FINLAND - Children under the age of one should not eat cold cuts or sausages at all because of their nitrite content according to the Finnish Food Safety Authority Evira, the National Institute for Health and Welfare and the National Nutrition Council.
Small children aged one to two should eat no more than one meal with cooking sausages per week and occasional cold cuts.
Moderation should also be exercised in the consumption of cold cuts and sausages by children aged three to six.
By contrast, the nutritional benefits of fruit and vegetables exceed the potential risk of the nitrates they contain, as long as a balanced selection is eaten.
However, vegetables rich in nitrates should not be given to children under the age of one.

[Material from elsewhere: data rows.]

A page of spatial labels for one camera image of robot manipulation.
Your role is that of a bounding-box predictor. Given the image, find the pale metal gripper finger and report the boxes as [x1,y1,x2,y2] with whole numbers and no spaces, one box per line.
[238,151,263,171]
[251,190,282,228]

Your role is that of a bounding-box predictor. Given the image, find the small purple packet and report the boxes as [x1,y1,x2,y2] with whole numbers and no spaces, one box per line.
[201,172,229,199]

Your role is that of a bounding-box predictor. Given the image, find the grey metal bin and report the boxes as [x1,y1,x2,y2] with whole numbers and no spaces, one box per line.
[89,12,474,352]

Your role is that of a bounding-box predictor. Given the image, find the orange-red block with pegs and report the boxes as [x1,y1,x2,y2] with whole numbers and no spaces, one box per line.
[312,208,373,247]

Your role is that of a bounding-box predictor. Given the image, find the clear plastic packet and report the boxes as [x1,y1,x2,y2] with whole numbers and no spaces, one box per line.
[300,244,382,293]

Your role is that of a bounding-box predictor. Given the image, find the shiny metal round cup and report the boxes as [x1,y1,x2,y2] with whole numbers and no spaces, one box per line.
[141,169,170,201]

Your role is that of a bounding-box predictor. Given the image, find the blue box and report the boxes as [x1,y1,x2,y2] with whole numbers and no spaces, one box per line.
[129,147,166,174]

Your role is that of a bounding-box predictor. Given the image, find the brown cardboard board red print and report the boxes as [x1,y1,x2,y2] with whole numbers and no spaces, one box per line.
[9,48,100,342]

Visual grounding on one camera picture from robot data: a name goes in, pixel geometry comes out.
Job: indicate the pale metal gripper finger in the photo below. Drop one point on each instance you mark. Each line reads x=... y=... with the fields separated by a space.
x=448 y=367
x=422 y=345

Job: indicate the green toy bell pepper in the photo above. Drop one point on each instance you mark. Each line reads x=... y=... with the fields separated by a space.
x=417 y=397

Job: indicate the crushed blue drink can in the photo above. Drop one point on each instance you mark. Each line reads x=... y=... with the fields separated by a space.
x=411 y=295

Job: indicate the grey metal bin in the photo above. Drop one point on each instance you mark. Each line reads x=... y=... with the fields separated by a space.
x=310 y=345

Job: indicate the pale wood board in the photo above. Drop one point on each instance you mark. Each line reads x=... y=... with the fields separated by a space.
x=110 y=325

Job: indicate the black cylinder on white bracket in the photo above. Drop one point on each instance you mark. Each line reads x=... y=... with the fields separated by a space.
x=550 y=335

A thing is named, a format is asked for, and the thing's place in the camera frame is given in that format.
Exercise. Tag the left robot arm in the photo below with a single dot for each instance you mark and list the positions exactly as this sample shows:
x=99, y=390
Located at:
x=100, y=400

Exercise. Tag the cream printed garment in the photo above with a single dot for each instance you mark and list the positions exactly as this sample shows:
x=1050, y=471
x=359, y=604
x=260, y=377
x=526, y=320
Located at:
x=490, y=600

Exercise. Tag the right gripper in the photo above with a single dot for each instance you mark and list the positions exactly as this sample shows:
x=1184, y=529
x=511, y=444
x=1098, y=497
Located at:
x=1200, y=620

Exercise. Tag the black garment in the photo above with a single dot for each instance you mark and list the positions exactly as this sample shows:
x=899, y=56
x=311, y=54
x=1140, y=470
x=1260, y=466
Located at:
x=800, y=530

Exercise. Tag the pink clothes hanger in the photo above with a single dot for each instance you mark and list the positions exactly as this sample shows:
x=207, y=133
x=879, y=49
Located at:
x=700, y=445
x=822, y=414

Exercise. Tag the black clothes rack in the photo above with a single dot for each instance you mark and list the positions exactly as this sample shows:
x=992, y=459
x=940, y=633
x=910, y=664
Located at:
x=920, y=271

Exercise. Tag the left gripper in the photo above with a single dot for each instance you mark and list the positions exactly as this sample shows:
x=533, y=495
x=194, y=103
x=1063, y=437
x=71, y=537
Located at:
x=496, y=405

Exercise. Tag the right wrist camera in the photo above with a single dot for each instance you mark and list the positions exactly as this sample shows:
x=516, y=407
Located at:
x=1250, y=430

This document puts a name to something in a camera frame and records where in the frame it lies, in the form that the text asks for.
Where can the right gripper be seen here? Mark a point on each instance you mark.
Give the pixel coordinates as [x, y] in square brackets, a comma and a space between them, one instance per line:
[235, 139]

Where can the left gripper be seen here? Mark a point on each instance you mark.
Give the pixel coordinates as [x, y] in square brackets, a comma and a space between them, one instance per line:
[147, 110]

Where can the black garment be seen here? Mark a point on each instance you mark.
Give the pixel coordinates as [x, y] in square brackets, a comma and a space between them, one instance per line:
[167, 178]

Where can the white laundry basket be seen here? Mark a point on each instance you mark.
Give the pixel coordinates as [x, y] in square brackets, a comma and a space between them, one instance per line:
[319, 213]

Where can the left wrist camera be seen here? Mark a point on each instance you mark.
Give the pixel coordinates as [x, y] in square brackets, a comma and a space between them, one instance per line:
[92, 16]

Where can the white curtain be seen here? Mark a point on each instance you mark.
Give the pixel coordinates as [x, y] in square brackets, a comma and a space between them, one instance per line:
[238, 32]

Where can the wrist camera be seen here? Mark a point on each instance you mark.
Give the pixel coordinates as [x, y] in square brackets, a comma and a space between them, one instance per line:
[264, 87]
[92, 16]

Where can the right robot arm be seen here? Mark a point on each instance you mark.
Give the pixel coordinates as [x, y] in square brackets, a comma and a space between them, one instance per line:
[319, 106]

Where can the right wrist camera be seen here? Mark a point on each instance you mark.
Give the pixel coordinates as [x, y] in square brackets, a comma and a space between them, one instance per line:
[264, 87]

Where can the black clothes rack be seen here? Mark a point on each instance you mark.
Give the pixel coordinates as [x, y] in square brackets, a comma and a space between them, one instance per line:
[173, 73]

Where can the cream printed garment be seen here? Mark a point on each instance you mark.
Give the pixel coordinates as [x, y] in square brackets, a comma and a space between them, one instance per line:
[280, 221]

The Finnish Food Safety Authority Evira, the National Institute for Health and Welfare and the National Nutrition Council have revised their recommendation concerning the eating of sausages, cold cuts and vegetables rich in nitrates by children under school age.
The recommendation for sausages and cold cuts is based on their levels of added nitrites and the exposure to nitrites from household water.
Nitrites are used as food additives in processed meat products to prevent the growth of bacteria that cause food poisoning and to maintain the red colour of the meat.
The recommendation also takes into account the saturated fat and salt content of sausages and cold cuts.
No Sausages or Cold Cuts for Children under One
According to the recommendation, neither sausages nor cold cuts should be given to children under the age of one.
Otherwise, children under school age should eat a maximum of 150 g altogether of sausages and cold cuts per week.
In practice, this means one meal made with cooking sausages per week and one slice of a cold cut per day, or two meals made with cooking sausages per week, or two slices of cold cuts per day.
The amount should be even lower for smaller children aged one to two, no more than one meal made with cooking sausages per week and a slice of cold cut occasionally.
By sausage, teh food safety experts mean cooking sausages such as wieners, grill sausages and similar products and raw sausages such as siskonmakkara.
For cold cuts they mean products such as Balkan sausage and lauantaimakkara, cured sausages such as salami, and full meat products such as sliced ham, chicken and turkey fillet. A ham and potato casserole ( kinkkukiusaus) is equivalent to a sausage meal.
Variety of Vegetables
The food safety experts also advise that vegetables naturally rich in nitrates and products made from them should be avoided for children under the age of one.
Vegetables naturally rich in nitrates include spinach, red beet, various salads including pak choi and rocket, fresh herbs, cabbage, turnip cabbage, pumpkin, radish, stalk celery, fennel, sprouts and root vegetable juices.
They also say that vegetables are an essential part of a balanced diet for children under school age because of their nutritional benefits and for this reason it is possible for the acceptable daily intake (ADI) of nitrates to be exceeded in the case of a small percentage of children under school age.
However, it is generally considered that the nutrition benefits of eating vegetables exceed any disadvantages that may be caused by nitrates.
Children under school age should be given a variety of vegetables. A one-sided use of vegetables naturally rich in nitrates is not recommended.
The new recommendations are based on a new risk assessment conducted by Evira looking at the exposure of children and adults to nitrates and nitrites and on recommendations issued by the Finnish Ministry of Social Affairs and Health in 2004.
High levels of nitrates and nitrites may inhibit oxygen transfer in the body. Exposure to nitrites is also suspected of elevating the risk of diabetes, coronary disease and cancer, but the research findings so far have been contradictory, and no causal link has been proven.
Occasional high levels are not a problem, while repeated abundant use is.
In the risk assessment conducted by Evira, the risk was assessed on the basis of acceptable daily intake (ADI), regarding the values of which there is a general scientific consensus.
The safety and ADI of nitrates and nitrites used as food additives will be re-evaluated in the EU by the end of 2015.